What is required: Transcribe the entries that come next exactly, but not the pictures they contain.

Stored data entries
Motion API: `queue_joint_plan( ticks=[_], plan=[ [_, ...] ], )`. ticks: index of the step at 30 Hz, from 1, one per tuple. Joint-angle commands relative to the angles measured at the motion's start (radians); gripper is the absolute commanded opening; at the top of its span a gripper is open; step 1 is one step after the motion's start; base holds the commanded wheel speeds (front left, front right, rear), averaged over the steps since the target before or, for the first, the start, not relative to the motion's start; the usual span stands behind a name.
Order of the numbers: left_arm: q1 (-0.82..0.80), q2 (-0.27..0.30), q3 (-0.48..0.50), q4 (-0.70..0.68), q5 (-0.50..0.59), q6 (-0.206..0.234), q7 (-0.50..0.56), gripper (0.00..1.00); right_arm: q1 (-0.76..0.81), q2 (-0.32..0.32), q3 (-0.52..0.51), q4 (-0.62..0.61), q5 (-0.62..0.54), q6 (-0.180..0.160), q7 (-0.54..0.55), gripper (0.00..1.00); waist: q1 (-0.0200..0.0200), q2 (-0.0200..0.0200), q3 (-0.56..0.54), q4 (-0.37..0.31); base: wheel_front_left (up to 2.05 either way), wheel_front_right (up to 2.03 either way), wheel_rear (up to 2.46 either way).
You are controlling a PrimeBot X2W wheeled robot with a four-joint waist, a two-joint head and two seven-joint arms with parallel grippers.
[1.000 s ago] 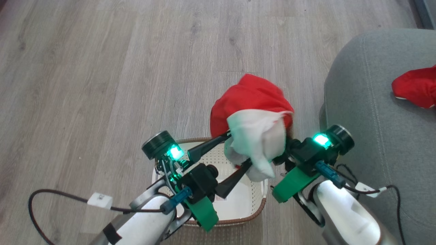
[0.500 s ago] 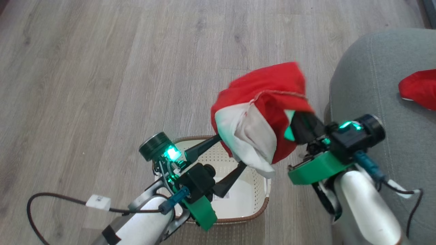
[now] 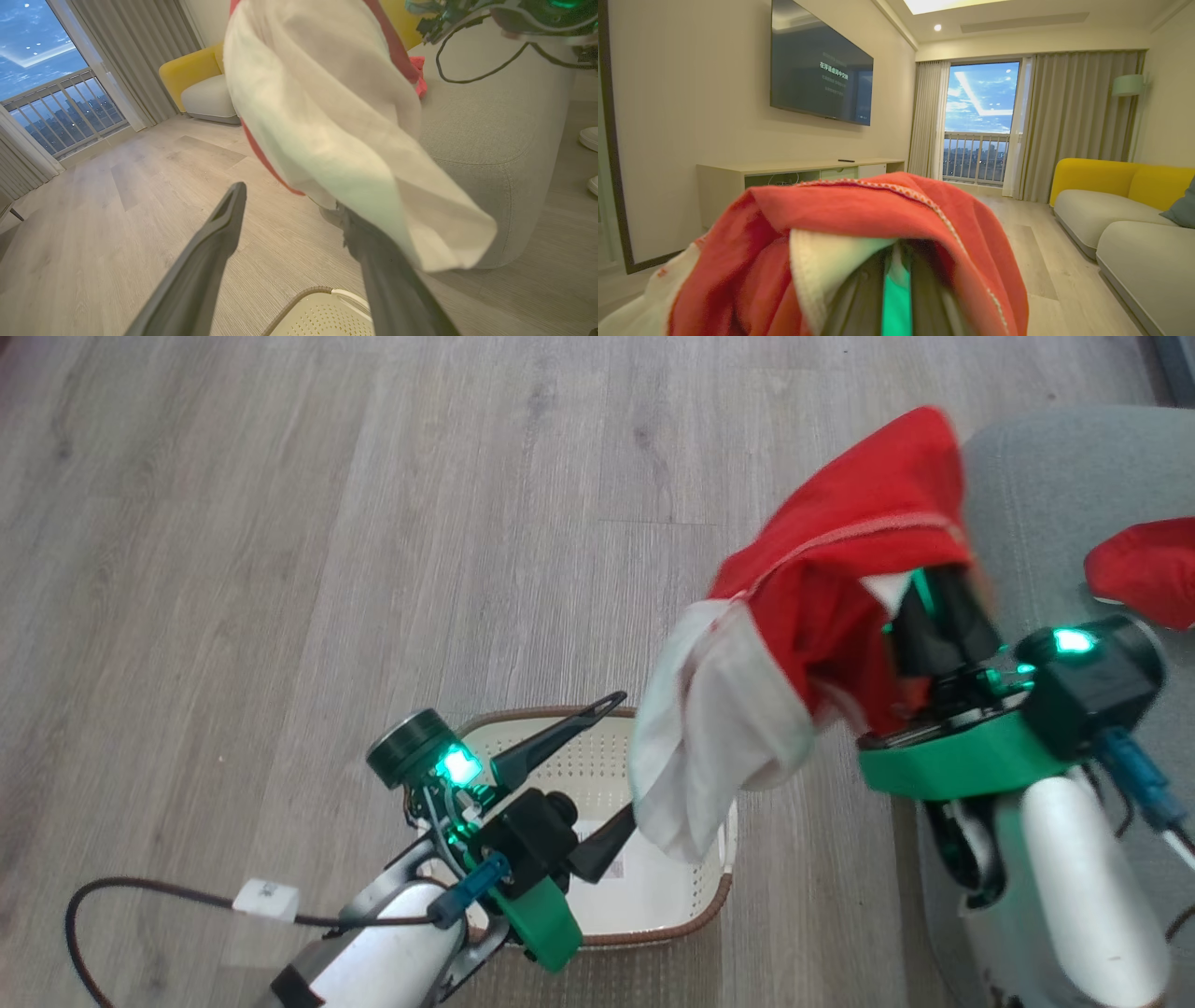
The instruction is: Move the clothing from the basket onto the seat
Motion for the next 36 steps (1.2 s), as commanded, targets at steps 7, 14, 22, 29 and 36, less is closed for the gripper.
queue_joint_plan(
  ticks=[7, 14, 22, 29, 36],
  plan=[
    [-0.014, 0.007, 0.046, -0.020, 0.016, -0.001, -0.005, 1.00, 0.007, 0.016, -0.055, -0.084, -0.001, 0.000, -0.006, 0.00, 0.0000, 0.0000, -0.002, -0.007, 0.00, 0.00, 0.00],
    [0.009, 0.001, 0.058, -0.012, 0.012, 0.000, -0.005, 1.00, 0.044, 0.008, -0.133, -0.106, -0.013, 0.000, -0.006, 0.00, 0.0000, 0.0000, -0.004, -0.013, 0.00, 0.00, 0.00],
    [0.043, -0.004, 0.064, 0.002, 0.000, 0.000, -0.005, 1.00, 0.109, 0.008, -0.236, -0.079, -0.020, 0.000, -0.006, 0.00, 0.0000, 0.0000, -0.004, -0.031, 0.00, 0.00, 0.00],
    [0.077, -0.015, 0.066, 0.025, -0.016, 0.000, -0.005, 1.00, 0.170, 0.012, -0.315, -0.060, -0.010, 0.000, -0.006, 0.00, 0.0000, 0.0000, -0.003, -0.048, 0.00, 0.00, 0.00],
    [0.109, -0.034, 0.075, 0.040, -0.050, -0.001, -0.005, 1.00, 0.208, 0.015, -0.359, -0.047, 0.001, 0.000, -0.006, 0.00, 0.0000, 0.0000, -0.003, -0.063, 0.00, 0.00, 0.00]
  ],
)
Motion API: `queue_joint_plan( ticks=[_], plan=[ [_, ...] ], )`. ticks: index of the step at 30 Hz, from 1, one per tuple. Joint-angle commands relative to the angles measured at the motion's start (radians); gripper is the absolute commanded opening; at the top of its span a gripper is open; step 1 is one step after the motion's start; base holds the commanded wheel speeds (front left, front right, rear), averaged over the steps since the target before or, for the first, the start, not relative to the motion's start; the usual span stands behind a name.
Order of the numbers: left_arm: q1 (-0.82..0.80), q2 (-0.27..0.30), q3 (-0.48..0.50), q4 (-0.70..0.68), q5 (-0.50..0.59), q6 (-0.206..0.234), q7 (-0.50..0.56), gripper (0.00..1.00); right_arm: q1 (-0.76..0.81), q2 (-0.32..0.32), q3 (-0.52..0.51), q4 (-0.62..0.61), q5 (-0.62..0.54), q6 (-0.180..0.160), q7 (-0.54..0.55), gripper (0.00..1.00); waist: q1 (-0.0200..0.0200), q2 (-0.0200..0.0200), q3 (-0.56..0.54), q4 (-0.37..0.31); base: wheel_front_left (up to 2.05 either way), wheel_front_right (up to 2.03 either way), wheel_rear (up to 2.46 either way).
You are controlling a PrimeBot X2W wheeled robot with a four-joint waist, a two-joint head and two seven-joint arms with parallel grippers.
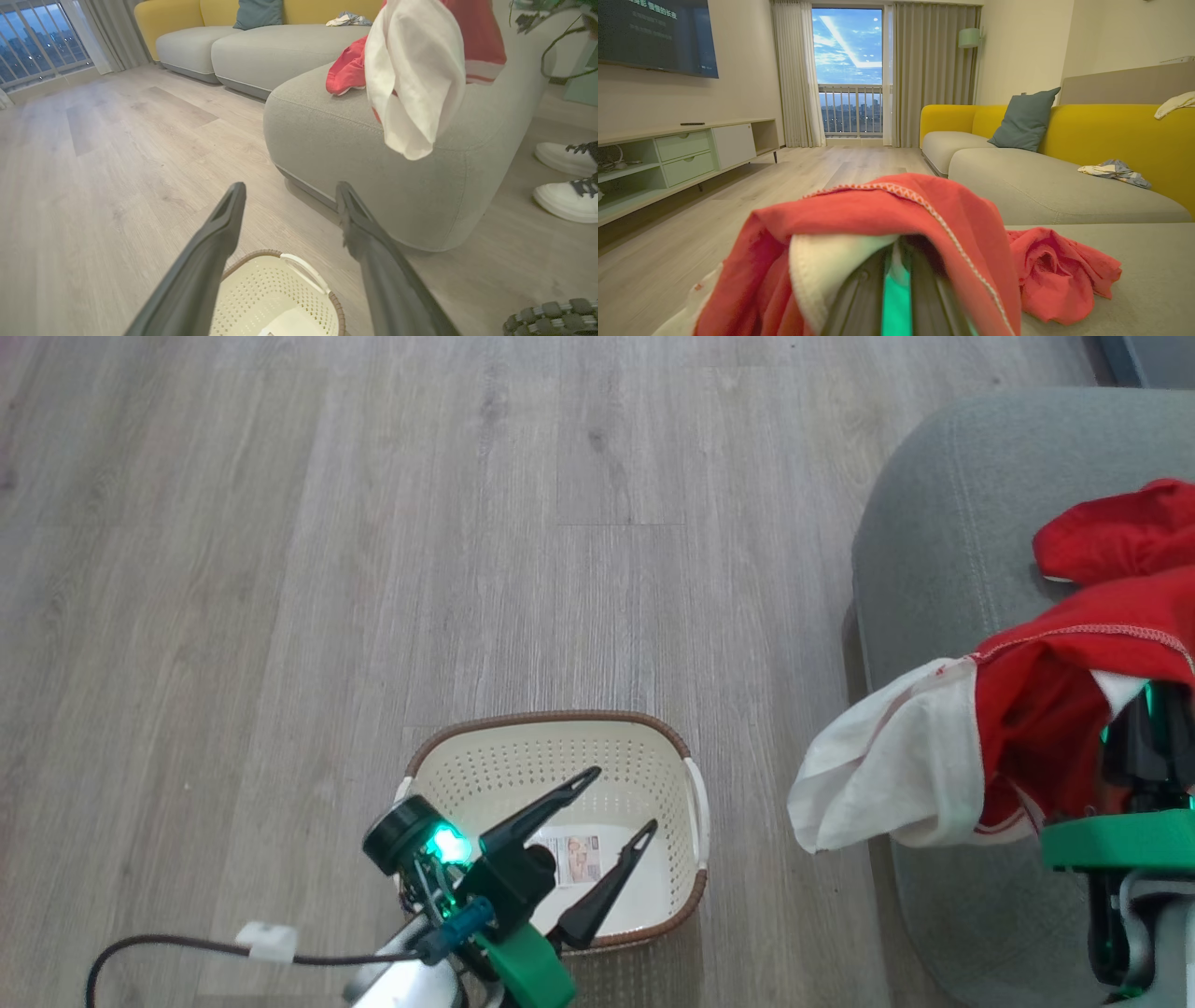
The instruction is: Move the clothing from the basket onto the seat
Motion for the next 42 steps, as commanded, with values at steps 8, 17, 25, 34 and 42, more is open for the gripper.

Exercise answer:
Motion API: `queue_joint_plan( ticks=[_], plan=[ [_, ...] ], )`. ticks: index of the step at 30 Hz, from 1, one per tuple. Joint-angle commands relative to the angles measured at the motion's start (radians); gripper is the absolute commanded opening; at the top of its span a gripper is open; step 1 is one step after the motion's start; base holds the commanded wheel speeds (front left, front right, rear), averaged over the steps since the target before or, for the first, the start, not relative to the motion's start; the usual span stands behind a name.
Order of the numbers: left_arm: q1 (-0.82..0.80), q2 (-0.27..0.30), q3 (-0.48..0.50), q4 (-0.70..0.68), q5 (-0.50..0.59), q6 (-0.206..0.234), q7 (-0.50..0.56), gripper (0.00..1.00); right_arm: q1 (-0.76..0.81), q2 (-0.32..0.32), q3 (-0.52..0.51), q4 (-0.62..0.61), q5 (-0.62..0.54), q6 (-0.180..0.160), q7 (-0.54..0.55), gripper (0.00..1.00); waist: q1 (-0.0200..0.0200), q2 (-0.0200..0.0200), q3 (-0.56..0.54), q4 (-0.37..0.31); base: wheel_front_left (up to 2.05 either way), wheel_front_right (up to 2.03 either way), wheel_rear (up to 2.46 either way).
You are controlling a PrimeBot X2W wheeled robot with a four-joint waist, a two-joint head and two seven-joint arms with parallel grippers.
[1.000 s ago] 
[0.500 s ago] 
[now] 
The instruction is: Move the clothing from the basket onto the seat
Motion for the next 36 steps (1.2 s), as commanded, targets at steps 7, 14, 22, 29 and 36, less is closed for the gripper.
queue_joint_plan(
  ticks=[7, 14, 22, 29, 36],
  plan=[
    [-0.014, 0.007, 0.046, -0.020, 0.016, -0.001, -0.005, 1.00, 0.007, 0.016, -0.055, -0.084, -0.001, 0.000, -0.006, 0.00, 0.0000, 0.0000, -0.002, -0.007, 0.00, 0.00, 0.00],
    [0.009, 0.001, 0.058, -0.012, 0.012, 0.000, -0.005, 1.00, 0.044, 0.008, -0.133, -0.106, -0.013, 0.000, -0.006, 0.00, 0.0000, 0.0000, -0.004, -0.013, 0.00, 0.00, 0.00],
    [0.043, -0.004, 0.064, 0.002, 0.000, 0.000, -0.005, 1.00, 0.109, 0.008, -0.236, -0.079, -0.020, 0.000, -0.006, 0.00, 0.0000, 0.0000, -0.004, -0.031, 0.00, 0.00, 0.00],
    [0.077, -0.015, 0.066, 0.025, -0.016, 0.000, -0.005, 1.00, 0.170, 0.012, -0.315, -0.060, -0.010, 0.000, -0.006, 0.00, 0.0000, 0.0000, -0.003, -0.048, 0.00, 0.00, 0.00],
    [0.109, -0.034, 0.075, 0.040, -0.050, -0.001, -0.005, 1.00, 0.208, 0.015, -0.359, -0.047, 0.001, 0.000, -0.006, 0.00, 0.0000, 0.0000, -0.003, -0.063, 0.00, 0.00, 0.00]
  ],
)
Motion API: `queue_joint_plan( ticks=[_], plan=[ [_, ...] ], )`. ticks: index of the step at 30 Hz, from 1, one per tuple. Joint-angle commands relative to the angles measured at the motion's start (radians); gripper is the absolute commanded opening; at the top of its span a gripper is open; step 1 is one step after the motion's start; base holds the commanded wheel speeds (front left, front right, rear), averaged over the steps since the target before or, for the first, the start, not relative to the motion's start; the usual span stands behind a name.
Order of the numbers: left_arm: q1 (-0.82..0.80), q2 (-0.27..0.30), q3 (-0.48..0.50), q4 (-0.70..0.68), q5 (-0.50..0.59), q6 (-0.206..0.234), q7 (-0.50..0.56), gripper (0.00..1.00); right_arm: q1 (-0.76..0.81), q2 (-0.32..0.32), q3 (-0.52..0.51), q4 (-0.62..0.61), q5 (-0.62..0.54), q6 (-0.180..0.160), q7 (-0.54..0.55), gripper (0.00..1.00); waist: q1 (-0.0200..0.0200), q2 (-0.0200..0.0200), q3 (-0.56..0.54), q4 (-0.37..0.31); base: wheel_front_left (up to 2.05 either way), wheel_front_right (up to 2.03 either way), wheel_rear (up to 2.46 either way).
You are controlling a PrimeBot X2W wheeled robot with a four-joint waist, a two-joint head and two seven-joint arms with parallel grippers.
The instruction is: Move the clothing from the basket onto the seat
Motion for the next 42 steps, as commanded, with values at steps 8, 17, 25, 34 and 42, more is open for the gripper.

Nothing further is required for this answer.